Aquí cabe destacar lo siguiente. La consideración de que el delito de maltrato de obra del art. 153 CP no es un delito "de lesiones" y, por tanto, no está incluido en el catálogo del art. 57.1 CP produce una consecuencia incoherente: nunca podrían imponerse las penas del art. 48 CP a tal delito, ni de forma facultativa ni preceptiva, pues, sencillamente, quedaría fuera de la relación de delitos contemplada en aquél.

Por las mismas razones, el delito leve de maltrato del artículo 147.3 CP quedaría excluido del párrafo tercero del artículo 57 CP, que también se remite al apartado primero del precepto y que contempla la imposición facultativa de la prohibición del art. 48 CP.

Además, se podría destacar otro argumento a efectos de incluir el delito de maltrato de obra del artículo 153.1 CP en el catálogo de delitos del apartado segundo del artículo 57 CP. En dicho precepto, como hemos dicho, se castiga con idénticas penas privativas de libertad y de derechos tanto al que causare a la víctima lesiones del número segundo del artículo 147 CP como al que la maltratare de obra sin causarle lesión; y, sin embargo, si entendiésemos que el delito de maltrato de obra no está comprendido en el artículo 57 CP, sólo al condenado por la primera infracción se le podría imponer la pena del articulo 48.2 CP -ex artículo 57.1 y 2 CP -. Al condenado por la segunda ni siquiera se le podría imponer con carácter facultativo.

Por último, no podemos dejar de tener presente que el artículo 153 CP es un delito enmarcado en la violencia de género que el legislador ha querido diferenciar claramente de otras figuras delictivas en las que las víctimas de las acciones descritas no son las mujeres unidas al agresor por los vínculos que en él se incluyen. De hecho, precisamente por esta razón, el maltrato de obra en él previsto -también el delito de lesiones- está castigado con penas más graves que el maltrato de obra ejercido sobre cualquier otro sujeto pasivo. Cualquier interpretación pues que se haga del precepto debe estar inspirada en una mejor y más adecuada protección de las víctimas".

SEXTO .- No apreciándose temeridad o mala fe en esta instancia, han de declararse de oficio las costas devengadas en esta instancia

Vistos los preceptos legales citados y los de general y pertinente aplicación al caso,

Fallo

Que debemos desestimar y desestimamos el recurso de apelación interpuesto por la representación procesal de Gerardo, frente a la sentencia nº 324/2022 de fecha 25 de mayo de 2022, dictada por el Juzgado de lo Penal nº 37 de Madrid, en el Juicio rápido 275/2022, y en consecuencia confirmamos la misma, con declaración de oficio de las costas de esta segunda instancia.

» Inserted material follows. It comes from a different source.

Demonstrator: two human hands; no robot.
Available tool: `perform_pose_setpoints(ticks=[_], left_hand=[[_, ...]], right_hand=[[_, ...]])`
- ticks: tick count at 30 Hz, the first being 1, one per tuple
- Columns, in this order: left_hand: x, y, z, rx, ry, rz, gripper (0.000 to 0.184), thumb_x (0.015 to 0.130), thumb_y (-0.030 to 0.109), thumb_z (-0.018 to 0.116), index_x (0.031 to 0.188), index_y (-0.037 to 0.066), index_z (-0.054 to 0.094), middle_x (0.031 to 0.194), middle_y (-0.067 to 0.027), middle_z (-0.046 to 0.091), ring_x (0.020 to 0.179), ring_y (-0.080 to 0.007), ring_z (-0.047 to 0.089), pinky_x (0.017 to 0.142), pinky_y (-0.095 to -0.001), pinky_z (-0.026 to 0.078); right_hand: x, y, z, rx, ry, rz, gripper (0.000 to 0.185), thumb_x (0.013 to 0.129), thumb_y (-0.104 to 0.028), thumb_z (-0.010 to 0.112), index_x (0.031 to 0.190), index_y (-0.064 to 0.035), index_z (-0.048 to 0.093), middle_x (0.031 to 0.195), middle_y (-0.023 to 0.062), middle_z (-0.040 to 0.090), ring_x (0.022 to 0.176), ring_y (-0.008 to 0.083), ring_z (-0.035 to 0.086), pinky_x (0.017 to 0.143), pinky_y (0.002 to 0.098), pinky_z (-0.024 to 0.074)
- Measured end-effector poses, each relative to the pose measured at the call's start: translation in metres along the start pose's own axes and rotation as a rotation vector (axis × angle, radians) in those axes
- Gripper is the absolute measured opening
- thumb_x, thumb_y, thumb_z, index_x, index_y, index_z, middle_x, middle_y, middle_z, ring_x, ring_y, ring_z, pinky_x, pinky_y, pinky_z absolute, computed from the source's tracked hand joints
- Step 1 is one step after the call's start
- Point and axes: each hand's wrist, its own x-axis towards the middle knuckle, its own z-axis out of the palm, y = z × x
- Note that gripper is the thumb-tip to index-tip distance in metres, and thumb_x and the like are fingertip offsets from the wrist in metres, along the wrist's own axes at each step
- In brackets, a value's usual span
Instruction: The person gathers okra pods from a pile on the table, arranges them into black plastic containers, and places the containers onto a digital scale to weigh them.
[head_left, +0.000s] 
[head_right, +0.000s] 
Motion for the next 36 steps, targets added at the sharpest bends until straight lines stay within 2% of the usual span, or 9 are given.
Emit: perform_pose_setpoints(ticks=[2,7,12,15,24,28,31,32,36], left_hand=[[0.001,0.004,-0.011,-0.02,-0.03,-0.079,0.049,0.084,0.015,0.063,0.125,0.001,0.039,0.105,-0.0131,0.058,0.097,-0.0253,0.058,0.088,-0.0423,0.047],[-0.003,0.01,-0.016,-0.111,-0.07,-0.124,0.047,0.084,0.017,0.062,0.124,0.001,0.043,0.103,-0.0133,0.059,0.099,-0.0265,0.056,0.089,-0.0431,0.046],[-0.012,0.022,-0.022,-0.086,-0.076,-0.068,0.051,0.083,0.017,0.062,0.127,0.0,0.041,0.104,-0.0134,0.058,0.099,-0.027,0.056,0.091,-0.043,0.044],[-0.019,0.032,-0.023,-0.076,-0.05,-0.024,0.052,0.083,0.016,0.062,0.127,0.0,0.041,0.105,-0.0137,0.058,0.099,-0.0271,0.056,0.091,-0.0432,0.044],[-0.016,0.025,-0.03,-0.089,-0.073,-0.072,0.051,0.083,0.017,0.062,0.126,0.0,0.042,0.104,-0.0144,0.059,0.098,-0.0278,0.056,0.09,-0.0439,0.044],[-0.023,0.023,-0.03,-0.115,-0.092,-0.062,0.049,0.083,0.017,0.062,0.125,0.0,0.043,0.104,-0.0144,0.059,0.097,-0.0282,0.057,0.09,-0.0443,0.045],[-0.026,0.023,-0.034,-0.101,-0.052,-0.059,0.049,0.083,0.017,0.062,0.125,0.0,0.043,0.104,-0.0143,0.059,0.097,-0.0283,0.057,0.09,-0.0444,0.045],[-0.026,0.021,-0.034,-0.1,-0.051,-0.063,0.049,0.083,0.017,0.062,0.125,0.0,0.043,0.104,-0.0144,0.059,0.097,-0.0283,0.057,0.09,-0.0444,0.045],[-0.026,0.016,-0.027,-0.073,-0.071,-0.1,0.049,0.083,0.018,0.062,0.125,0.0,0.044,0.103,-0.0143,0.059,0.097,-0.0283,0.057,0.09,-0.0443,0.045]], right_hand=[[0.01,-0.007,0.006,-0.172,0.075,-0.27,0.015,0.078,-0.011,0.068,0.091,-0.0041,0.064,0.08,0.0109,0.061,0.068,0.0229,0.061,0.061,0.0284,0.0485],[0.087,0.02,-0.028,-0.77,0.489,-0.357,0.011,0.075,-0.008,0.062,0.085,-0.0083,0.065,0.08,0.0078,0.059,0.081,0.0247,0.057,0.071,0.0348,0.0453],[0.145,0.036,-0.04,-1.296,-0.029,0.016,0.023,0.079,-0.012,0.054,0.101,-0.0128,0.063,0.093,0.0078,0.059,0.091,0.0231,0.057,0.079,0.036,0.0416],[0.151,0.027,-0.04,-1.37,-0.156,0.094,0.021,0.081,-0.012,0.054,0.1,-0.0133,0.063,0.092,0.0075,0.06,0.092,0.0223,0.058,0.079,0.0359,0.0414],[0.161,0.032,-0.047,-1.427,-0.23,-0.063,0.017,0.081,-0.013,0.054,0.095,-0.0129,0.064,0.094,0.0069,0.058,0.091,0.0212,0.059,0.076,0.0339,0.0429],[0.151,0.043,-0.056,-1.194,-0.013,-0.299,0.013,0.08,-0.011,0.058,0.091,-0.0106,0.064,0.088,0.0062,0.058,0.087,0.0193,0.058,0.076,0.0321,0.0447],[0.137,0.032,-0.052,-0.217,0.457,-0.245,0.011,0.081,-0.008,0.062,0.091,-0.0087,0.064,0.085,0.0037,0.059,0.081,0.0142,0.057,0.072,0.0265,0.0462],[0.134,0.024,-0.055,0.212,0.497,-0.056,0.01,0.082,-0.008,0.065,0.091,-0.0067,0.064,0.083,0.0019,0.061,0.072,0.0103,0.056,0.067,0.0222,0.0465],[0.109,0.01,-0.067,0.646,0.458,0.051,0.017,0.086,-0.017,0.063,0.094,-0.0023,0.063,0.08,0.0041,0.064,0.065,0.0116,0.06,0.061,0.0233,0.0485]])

Esta sentencia no es firme, contra ella cabe interponer recurso de casación únicamente por infracción de ley del motivo previsto en el número 1º del artículo 849 de la Ley de Enjuiciamiento Criminal, que habrá de prepararse en la forma prevista en los artículos 854 y 855 de la Ley de Enjuiciamiento Criminal, dentro de los cinco días siguientes a su última notificación.

Firme que sea esta sentencia, devuélvanse las diligencias originales al Juzgado de procedencia, con certificación de la presente resolución, para su ejecución y cumplimiento, solicitando acuse de recibo y previa su notificación a las partes, con arreglo a las prevenciones contenidas en el art. 248.4 de la Ley Orgánica del Poder Judicial.

Así por este nuestra Sentencia, de la que se unirá certificación al rollo, lo pronunciamos, mandamos y firmamos.

PUBLICACIÓN.- Firmada la anterior resolución es entregada en esta Secretaría para su notificación, dándose publicidad en legal forma, y se expide certificación literal de la misma para su unión al rollo. Certifico.

La difusión del texto de esta resolución a partes no interesadas en el proceso en el que ha sido dictada sólo podrá llevarse a cabo previa disociación de los datos de carácter personal que los mismos contuvieran y con pleno respeto al derecho a la intimidad, a los derechos de las personas que requieran un especial deber de tutela o a la garantía del anonimato de las víctimas o perjudicados, cuando proceda. Los datos personales incluidos en esta resolución no podrán ser cedidos, ni comunicados con fines contrarios a las leyes.